株式市場と同様アップダウンは繰り返しています。

その変動幅も、
ときに(株式市場に負けない位)大きくなります。

 

が、しかし、

 

『自国の通貨』が
ずっと右肩上がりで、上昇し続けて・・ということはあり得ません。

 

レートの対象となる「相手通貨」が存在するため。

 

 

同様に、

 

『自国の通貨』が
ずっと右肩下がりで、下落し続ける・・ということもあり得ません。

 

 

 

 

 

 

為替レートの変化とは、
大きなレンジの中で「上下運動」を不規則に繰り返す現象。
それに対して株式市場の変化とは、
長い目で見ると「右肩上昇運動」を続ける現象です。

 

違いますよね?

 

 

このように、
両者の基本的「性格」が異なるため、

この先「極端な円安」が進んでも、
「ワタシは株式市場に投資をしているの!」と自分に言い聞かせる必要があります。

 

 

為替レートの変動のせいで、
株式への投資を躊躇してしまうのは、

雨が降ったから、
デートに行くのをやめるようなもので、(実は)「ちぐはぐな行い」なのです。

 

 

以下に、
私たちにとって甚だ都合の悪い【具体例】を挙げてみます。

 

〇 S&P500のインデックスファンドに、
超円安時に
一括投資していたら、という具体例です。

 

 

 

 

 

<アメリカのS&P500指数>

1972年1月 789ポイント ←この時買う
2020年4月 3547ポイント ←この時売る

 

成績は?「約4.5倍」でした(ドル建てベース)

 

ところが、為替の動向は・・?

 

<ドル・円レート>

1972年1月   1ドル312.5円 ←この時買う
2020年4月   1ドル107.5円 ←この時売る

成績は・・?「約0.34倍」

 

 

 

 

 

円ベースで上記の投資を清算すると、

「約4.5倍」×「約0.34倍」=「約1.53倍」

 

フム。

これでもちゃんと「プラスの成績」になっています。

 

 

上記は一括投資の例ですが、

毎月「つみたて」で投資を行っていれば、
S&P500が下落した局面でも、しっかり安値購入=口数を稼ぐ。
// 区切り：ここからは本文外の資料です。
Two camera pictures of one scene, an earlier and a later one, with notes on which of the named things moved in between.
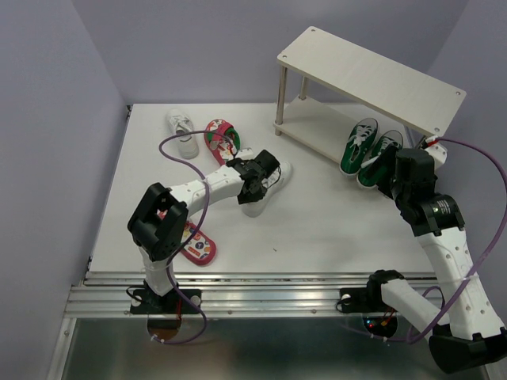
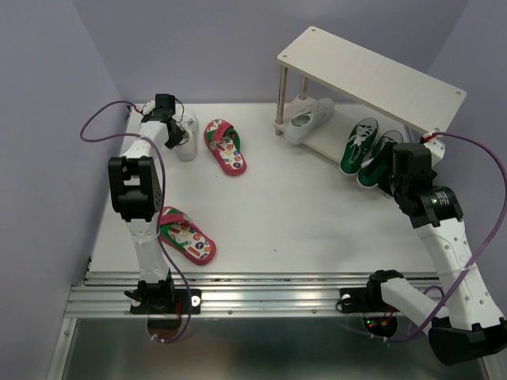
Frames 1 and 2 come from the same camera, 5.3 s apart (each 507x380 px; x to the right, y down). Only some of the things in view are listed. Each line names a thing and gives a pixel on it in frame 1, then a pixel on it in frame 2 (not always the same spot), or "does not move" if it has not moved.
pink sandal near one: x=201 y=249 does not move
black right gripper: x=391 y=163 does not move
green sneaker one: x=369 y=172 does not move
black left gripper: x=244 y=199 to x=176 y=139
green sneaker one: x=358 y=145 does not move
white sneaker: x=272 y=182 to x=303 y=115
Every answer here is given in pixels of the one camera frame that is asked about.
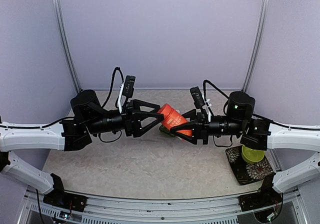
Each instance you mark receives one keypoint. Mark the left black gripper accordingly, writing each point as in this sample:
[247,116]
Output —
[132,121]

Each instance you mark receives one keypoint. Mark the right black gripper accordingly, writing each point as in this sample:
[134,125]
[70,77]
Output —
[201,128]

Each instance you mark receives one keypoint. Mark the red pill bottle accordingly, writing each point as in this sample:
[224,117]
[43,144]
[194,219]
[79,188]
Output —
[172,118]

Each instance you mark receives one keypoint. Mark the green weekly pill organizer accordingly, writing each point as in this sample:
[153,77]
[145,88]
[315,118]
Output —
[166,131]

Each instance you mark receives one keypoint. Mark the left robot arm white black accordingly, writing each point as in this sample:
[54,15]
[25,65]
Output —
[69,134]

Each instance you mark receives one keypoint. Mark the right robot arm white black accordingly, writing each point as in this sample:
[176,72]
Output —
[256,133]

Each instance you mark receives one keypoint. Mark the lime green bowl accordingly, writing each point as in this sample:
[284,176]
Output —
[252,156]

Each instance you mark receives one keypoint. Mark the black floral square plate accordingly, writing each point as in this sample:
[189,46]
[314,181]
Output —
[244,172]

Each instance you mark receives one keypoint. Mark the aluminium front rail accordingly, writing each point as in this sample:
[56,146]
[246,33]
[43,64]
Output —
[115,210]

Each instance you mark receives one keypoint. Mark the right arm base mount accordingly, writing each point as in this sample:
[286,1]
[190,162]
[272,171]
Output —
[258,200]

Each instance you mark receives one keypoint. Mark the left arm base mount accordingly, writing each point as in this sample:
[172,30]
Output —
[66,200]

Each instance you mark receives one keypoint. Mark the right aluminium frame post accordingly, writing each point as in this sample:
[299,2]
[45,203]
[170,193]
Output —
[256,44]

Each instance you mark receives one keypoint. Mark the aluminium frame post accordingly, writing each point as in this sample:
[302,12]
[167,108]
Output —
[256,44]
[65,45]

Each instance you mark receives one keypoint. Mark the left aluminium frame post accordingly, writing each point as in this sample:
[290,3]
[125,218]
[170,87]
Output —
[65,45]

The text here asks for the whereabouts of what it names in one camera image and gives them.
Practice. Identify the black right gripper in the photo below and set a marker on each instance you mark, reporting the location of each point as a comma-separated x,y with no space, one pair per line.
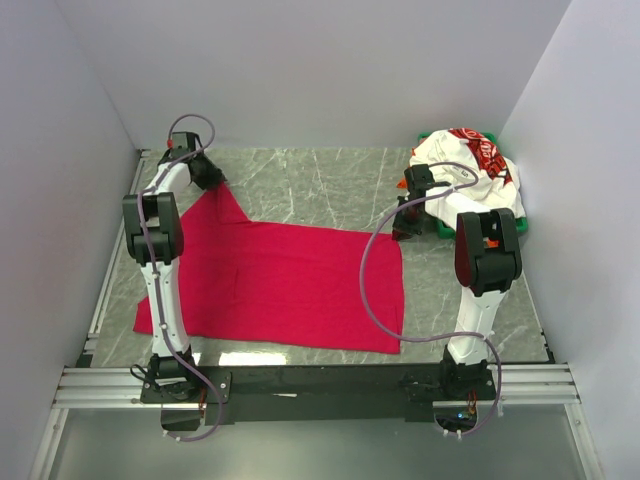
402,231

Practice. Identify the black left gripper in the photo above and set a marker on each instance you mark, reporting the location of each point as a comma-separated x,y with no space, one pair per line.
216,175

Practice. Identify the magenta red t shirt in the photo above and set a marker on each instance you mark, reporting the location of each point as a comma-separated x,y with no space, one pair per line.
245,280

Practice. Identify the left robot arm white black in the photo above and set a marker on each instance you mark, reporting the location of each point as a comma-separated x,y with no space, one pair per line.
155,241

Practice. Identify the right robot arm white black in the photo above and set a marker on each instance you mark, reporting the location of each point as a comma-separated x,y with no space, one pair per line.
487,260

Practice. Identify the red white printed t shirt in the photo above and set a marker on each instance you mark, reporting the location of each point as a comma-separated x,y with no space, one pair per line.
485,152

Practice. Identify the black base beam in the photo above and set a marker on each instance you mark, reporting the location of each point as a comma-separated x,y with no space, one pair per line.
305,393

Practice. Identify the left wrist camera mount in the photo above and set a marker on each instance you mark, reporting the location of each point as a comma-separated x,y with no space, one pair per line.
183,141

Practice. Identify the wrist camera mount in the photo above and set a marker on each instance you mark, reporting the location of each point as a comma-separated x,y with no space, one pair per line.
183,141
419,179

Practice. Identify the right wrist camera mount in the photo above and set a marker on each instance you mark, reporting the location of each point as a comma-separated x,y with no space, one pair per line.
419,179

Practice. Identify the aluminium rail frame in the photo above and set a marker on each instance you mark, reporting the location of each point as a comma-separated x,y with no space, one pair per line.
533,429

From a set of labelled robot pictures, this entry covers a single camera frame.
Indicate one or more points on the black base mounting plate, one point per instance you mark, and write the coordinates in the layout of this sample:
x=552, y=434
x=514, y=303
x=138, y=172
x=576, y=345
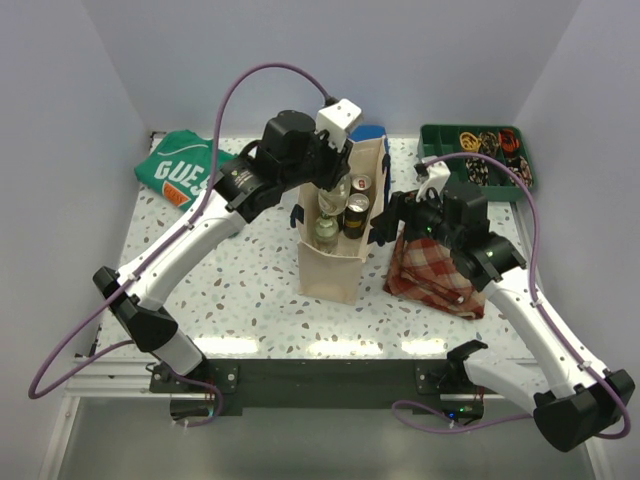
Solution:
x=318, y=384

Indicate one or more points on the green Guess t-shirt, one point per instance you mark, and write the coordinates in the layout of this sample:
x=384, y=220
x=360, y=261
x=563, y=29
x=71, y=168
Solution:
x=178, y=168

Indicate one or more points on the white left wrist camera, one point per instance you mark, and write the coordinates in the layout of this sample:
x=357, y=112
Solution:
x=339, y=120

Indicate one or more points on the folded blue cloth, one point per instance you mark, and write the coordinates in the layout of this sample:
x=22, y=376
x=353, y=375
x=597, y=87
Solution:
x=367, y=132

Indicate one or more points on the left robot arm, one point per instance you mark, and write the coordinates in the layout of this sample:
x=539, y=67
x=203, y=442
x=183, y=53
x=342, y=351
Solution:
x=294, y=149

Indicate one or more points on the red tab can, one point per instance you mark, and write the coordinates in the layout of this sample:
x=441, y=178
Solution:
x=360, y=184

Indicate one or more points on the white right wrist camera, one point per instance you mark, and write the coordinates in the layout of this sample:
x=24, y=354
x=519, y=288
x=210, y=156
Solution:
x=432, y=174

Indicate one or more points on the beige canvas tote bag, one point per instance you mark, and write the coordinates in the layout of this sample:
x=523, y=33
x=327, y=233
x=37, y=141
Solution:
x=336, y=277

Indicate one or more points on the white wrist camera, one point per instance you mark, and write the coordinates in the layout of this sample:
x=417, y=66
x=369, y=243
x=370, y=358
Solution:
x=432, y=174
x=339, y=120

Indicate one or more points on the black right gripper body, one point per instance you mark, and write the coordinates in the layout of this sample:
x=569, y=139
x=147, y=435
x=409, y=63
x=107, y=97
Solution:
x=423, y=219

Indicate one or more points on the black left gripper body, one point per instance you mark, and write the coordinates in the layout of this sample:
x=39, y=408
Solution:
x=324, y=162

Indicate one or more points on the green compartment tray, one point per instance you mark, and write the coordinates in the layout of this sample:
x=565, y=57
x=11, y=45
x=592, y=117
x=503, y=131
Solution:
x=487, y=155

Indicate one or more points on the red plaid cloth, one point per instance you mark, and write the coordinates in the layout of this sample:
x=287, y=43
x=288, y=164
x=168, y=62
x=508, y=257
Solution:
x=423, y=271

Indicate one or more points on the green cap soda bottle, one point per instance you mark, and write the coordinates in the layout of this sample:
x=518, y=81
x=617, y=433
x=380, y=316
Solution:
x=333, y=202

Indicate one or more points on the black can silver tab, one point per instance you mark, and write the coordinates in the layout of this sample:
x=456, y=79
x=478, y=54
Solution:
x=355, y=216

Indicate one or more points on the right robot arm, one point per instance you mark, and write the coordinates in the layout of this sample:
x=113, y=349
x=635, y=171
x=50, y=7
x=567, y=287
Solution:
x=574, y=396

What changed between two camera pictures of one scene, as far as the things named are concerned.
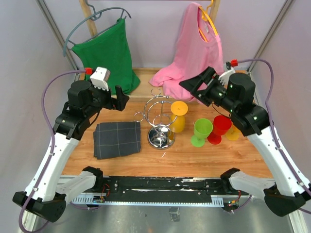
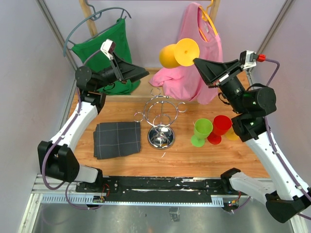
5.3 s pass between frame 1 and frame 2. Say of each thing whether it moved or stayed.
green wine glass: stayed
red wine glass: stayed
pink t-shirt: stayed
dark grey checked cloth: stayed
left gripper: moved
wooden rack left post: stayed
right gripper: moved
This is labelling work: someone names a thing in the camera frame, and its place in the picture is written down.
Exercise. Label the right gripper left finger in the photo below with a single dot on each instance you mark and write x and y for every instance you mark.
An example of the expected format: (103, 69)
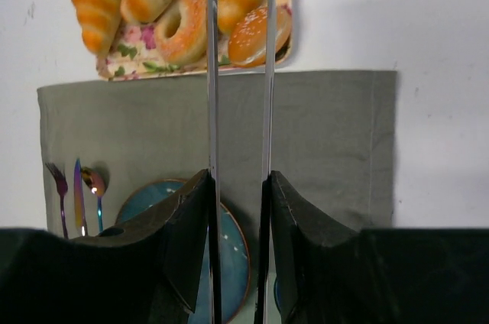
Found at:
(144, 270)

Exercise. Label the blue ceramic plate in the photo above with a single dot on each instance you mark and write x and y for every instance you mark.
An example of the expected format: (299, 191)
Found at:
(235, 256)

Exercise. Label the dark blue mug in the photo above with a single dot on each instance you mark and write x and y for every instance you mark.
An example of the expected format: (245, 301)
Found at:
(277, 298)

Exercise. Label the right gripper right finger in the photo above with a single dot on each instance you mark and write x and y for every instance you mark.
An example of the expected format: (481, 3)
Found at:
(329, 273)

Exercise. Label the iridescent fork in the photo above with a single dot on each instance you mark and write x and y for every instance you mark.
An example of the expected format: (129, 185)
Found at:
(62, 189)

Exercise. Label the floral serving tray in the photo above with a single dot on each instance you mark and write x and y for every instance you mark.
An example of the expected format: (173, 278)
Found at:
(133, 54)

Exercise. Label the iridescent spoon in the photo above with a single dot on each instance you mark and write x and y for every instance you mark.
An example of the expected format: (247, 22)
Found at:
(96, 184)

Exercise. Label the sugared donut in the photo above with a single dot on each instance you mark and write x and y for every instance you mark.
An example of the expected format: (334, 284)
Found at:
(181, 32)

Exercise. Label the sesame burger bun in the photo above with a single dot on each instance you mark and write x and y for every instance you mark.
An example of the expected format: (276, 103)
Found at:
(247, 43)

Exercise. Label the grey patchwork placemat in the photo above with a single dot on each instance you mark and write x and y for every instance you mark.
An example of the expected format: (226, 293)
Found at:
(332, 138)

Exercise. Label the iridescent knife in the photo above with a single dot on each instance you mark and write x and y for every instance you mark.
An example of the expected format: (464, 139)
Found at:
(78, 198)

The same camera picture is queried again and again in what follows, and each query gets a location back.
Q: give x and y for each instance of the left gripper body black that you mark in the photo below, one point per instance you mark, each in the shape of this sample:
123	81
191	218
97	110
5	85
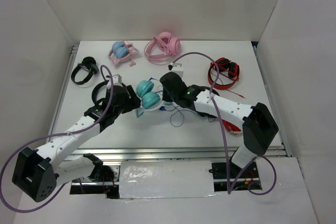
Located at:
119	108

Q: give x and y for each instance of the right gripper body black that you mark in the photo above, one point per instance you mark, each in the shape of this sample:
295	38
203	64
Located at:
168	96

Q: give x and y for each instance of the teal cat ear headphones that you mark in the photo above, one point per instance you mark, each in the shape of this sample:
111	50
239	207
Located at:
150	100

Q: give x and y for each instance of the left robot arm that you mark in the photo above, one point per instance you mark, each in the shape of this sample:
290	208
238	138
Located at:
38	172

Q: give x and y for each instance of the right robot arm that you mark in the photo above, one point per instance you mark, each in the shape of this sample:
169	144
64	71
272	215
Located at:
255	121

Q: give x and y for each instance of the red white headphones under arm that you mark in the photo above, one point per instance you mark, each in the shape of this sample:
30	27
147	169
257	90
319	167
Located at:
231	129

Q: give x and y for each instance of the pink over-ear headphones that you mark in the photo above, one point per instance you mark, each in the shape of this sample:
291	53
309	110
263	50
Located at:
162	49

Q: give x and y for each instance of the pink blue cat headphones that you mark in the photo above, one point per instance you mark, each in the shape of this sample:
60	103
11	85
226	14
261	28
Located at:
122	51

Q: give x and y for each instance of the red black headphones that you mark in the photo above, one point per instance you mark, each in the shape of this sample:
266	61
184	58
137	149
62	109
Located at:
226	77

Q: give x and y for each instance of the black headset with mic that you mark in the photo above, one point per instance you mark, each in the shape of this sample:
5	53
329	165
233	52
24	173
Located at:
103	101

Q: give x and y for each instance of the pink earbuds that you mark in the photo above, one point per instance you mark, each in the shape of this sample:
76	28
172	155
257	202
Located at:
132	63

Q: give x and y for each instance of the white foam cover panel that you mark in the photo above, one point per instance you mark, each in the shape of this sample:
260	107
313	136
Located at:
171	179

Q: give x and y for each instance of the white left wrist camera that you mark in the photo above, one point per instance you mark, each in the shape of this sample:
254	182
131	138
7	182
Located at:
116	80

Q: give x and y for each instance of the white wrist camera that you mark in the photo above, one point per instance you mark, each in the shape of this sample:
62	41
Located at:
116	80
176	68

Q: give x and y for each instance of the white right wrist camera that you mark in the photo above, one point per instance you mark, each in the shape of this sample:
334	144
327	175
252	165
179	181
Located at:
176	68

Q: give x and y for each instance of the black on-ear wired headphones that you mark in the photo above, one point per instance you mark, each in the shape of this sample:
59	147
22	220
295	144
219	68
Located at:
210	118

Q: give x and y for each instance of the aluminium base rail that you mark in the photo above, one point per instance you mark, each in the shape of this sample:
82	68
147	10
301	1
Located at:
152	153

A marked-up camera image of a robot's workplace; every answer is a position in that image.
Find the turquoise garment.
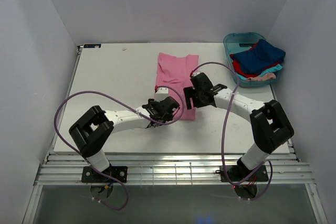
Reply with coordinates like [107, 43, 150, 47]
[259, 64, 283, 77]

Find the dark blue t shirt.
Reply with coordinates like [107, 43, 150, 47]
[229, 39, 286, 74]

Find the pink t shirt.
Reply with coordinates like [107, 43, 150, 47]
[155, 52, 199, 104]

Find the light pink garment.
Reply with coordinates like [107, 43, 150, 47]
[246, 73, 276, 82]

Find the blue label sticker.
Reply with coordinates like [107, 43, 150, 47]
[83, 44, 101, 48]

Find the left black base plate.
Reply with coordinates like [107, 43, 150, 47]
[81, 166, 128, 183]

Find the teal plastic laundry basket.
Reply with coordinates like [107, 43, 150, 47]
[223, 33, 286, 88]

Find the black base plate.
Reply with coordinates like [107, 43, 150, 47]
[215, 165, 269, 183]
[81, 166, 128, 183]

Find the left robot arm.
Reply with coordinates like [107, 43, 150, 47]
[69, 88, 180, 183]

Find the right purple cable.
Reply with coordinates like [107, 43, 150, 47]
[190, 61, 274, 201]

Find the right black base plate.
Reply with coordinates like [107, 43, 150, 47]
[215, 165, 269, 183]

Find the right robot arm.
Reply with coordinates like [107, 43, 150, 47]
[184, 72, 295, 182]

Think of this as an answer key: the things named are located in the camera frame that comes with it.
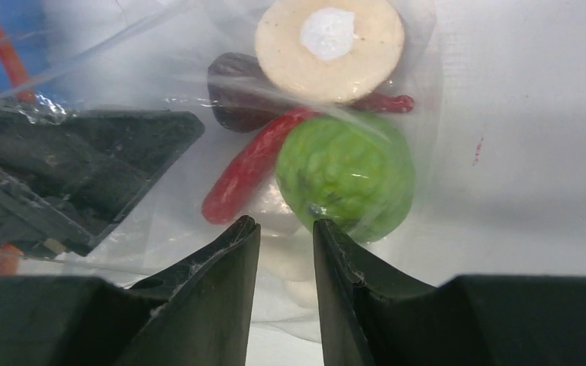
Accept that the green fake bumpy vegetable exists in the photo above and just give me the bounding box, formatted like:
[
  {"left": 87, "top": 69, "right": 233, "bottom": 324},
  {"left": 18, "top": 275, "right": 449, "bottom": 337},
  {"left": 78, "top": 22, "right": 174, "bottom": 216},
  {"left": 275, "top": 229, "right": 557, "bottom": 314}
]
[{"left": 275, "top": 112, "right": 416, "bottom": 243}]

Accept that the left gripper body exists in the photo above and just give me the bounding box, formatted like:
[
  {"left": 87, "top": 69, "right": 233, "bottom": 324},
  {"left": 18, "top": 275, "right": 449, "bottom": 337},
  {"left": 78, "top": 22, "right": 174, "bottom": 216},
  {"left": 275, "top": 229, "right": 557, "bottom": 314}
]
[{"left": 0, "top": 98, "right": 204, "bottom": 258}]

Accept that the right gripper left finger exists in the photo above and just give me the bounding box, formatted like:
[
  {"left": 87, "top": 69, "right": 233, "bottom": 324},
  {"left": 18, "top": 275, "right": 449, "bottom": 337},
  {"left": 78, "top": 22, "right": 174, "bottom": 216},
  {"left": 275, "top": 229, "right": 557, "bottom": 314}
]
[{"left": 0, "top": 216, "right": 260, "bottom": 365}]

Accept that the white fake garlic piece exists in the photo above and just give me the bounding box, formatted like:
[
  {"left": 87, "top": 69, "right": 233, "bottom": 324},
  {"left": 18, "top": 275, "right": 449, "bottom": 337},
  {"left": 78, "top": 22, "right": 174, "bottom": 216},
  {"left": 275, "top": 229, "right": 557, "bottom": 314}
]
[{"left": 249, "top": 176, "right": 318, "bottom": 309}]

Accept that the small dark fake fig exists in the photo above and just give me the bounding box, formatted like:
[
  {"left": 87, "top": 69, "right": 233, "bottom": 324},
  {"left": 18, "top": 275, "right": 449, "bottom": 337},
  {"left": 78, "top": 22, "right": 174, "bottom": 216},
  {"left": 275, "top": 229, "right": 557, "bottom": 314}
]
[{"left": 207, "top": 53, "right": 298, "bottom": 133}]

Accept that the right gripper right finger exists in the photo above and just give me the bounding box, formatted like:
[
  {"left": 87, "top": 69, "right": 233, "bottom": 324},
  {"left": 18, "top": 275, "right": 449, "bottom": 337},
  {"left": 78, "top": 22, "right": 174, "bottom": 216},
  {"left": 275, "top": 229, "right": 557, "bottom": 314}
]
[{"left": 313, "top": 220, "right": 586, "bottom": 365}]

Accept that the fake red chili pepper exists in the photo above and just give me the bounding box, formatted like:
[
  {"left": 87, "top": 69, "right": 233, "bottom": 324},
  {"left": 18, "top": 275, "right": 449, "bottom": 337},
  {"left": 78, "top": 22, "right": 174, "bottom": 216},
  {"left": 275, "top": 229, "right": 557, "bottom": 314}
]
[{"left": 201, "top": 93, "right": 415, "bottom": 225}]

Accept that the fake mushroom slice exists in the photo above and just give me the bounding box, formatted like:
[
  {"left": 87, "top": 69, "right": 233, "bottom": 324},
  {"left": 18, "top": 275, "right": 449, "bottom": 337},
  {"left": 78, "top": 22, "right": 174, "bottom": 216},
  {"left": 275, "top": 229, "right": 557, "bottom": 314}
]
[{"left": 254, "top": 1, "right": 405, "bottom": 104}]

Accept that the clear zip top bag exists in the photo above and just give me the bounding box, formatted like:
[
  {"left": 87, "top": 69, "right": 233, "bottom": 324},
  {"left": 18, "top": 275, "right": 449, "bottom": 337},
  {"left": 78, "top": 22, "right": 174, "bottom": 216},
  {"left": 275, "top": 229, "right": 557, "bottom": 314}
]
[{"left": 0, "top": 1, "right": 442, "bottom": 343}]

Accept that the blue plastic bin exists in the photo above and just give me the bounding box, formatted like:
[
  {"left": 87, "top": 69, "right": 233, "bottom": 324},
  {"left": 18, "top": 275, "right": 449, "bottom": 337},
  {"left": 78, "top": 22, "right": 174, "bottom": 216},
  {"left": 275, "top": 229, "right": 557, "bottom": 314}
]
[{"left": 0, "top": 1, "right": 50, "bottom": 92}]
ができたはずです。

 

また、為替レートで見ても、
つみたて投資なら、ドルがより下落(円が上昇)した局面でも、しっかり「購買力増強」ができたはずです。

 

 

〇 為替レートの変動と、
〇 株式市場のパフォーマンスは、

まったく別の事象なので、
くれぐれも振り回されないようにしましょう。

 

 

 

 

 

最後に、
円安が進む局面では『ワーホリ』で
海外出稼ぎするチャンスかもしれません。

 

こちらのページ(ワーキングホリデー協定国)では、27カ国のワーホリ協定国が紹介されています。

 

カンさん。
わたしももっと若かったらワーホリに行ってたわ!

 

はい。

でも私たちは
自分の代わりに、お金をワーホリに行かせられますよ。

『オルカン』は日本以外の46カ国に投資を行っています。